__Work instruction__
How many lines below contain the word "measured"? Reply solely with the number.

__Data__
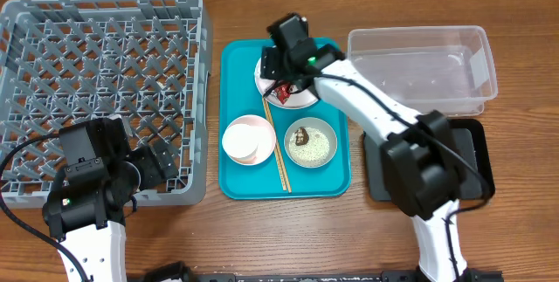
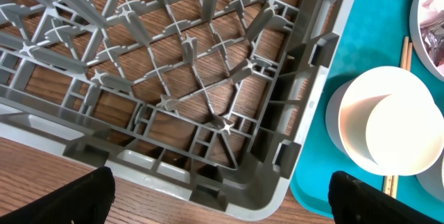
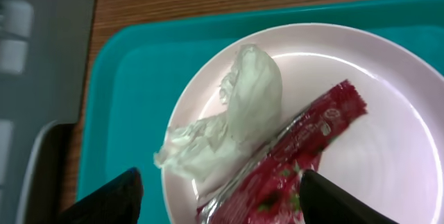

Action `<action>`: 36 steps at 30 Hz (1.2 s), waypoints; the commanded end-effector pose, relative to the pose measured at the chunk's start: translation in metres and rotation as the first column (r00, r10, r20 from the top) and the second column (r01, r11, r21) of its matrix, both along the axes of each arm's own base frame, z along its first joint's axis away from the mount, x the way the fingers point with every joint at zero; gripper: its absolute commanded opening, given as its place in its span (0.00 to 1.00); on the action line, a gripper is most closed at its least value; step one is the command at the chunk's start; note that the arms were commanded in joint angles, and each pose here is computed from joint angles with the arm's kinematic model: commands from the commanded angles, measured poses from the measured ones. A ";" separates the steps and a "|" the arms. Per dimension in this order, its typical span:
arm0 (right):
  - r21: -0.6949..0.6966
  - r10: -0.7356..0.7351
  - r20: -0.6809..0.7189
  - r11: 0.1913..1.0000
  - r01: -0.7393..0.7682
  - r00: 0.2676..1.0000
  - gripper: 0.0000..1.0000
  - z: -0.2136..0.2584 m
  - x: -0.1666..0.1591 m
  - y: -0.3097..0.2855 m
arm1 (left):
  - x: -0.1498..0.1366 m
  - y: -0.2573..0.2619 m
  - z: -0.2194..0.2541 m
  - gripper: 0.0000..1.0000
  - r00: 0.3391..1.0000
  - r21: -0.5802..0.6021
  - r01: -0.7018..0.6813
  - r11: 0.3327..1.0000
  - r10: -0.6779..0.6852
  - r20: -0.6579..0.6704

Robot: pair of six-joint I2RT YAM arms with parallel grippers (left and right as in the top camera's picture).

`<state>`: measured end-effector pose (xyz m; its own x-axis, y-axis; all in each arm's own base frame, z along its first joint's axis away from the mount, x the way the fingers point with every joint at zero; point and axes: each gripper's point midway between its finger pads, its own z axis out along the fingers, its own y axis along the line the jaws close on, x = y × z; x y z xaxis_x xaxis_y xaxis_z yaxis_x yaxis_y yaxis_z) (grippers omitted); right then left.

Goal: Sort waste into correct bins and load items into the dishwasher
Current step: 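Reach the right gripper to the white plate and grasp the red wrapper and tissue, then carry the wrapper to the clear bin and release it with the right gripper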

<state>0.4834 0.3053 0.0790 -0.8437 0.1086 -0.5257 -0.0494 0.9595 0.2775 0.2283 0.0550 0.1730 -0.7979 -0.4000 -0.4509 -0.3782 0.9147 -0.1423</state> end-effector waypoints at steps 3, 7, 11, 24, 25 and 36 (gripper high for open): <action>-0.063 -0.099 -0.019 0.993 0.098 0.995 0.75 -0.046 0.008 -0.012 | 0.004 0.000 0.008 1.00 1.000 0.001 0.014 1.000 -0.014 0.023; -0.071 -0.134 -0.053 0.989 0.130 0.990 0.71 -0.067 0.006 -0.015 | 0.004 0.000 0.008 1.00 1.000 0.001 0.014 1.000 -0.014 0.022; -0.089 -0.134 -0.076 0.988 0.127 0.988 0.31 -0.072 0.001 -0.018 | 0.004 0.000 0.008 1.00 1.000 0.001 0.014 1.000 -0.014 0.022; -0.110 -0.213 -0.093 0.973 0.202 0.973 0.04 -0.003 0.006 -0.066 | 0.005 0.000 0.008 1.00 1.000 0.002 0.014 1.000 -0.014 0.026; -0.101 -0.221 -0.082 0.972 0.213 0.972 0.04 0.008 0.007 -0.071 | 0.005 0.000 0.008 1.00 1.000 0.002 0.014 1.000 -0.014 0.026; -0.006 -0.472 -0.041 0.881 0.472 0.881 0.04 0.104 0.011 -0.184 | 0.005 0.000 0.008 1.00 1.000 0.002 0.014 1.000 -0.014 0.026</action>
<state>0.4918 0.1472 0.1597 -0.7759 0.4024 -0.4858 0.3320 0.9153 0.2278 0.2286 0.0551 0.1731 -0.7976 -0.3999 -0.4516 -0.3781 0.9148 -0.1424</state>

__Solution to this problem__
2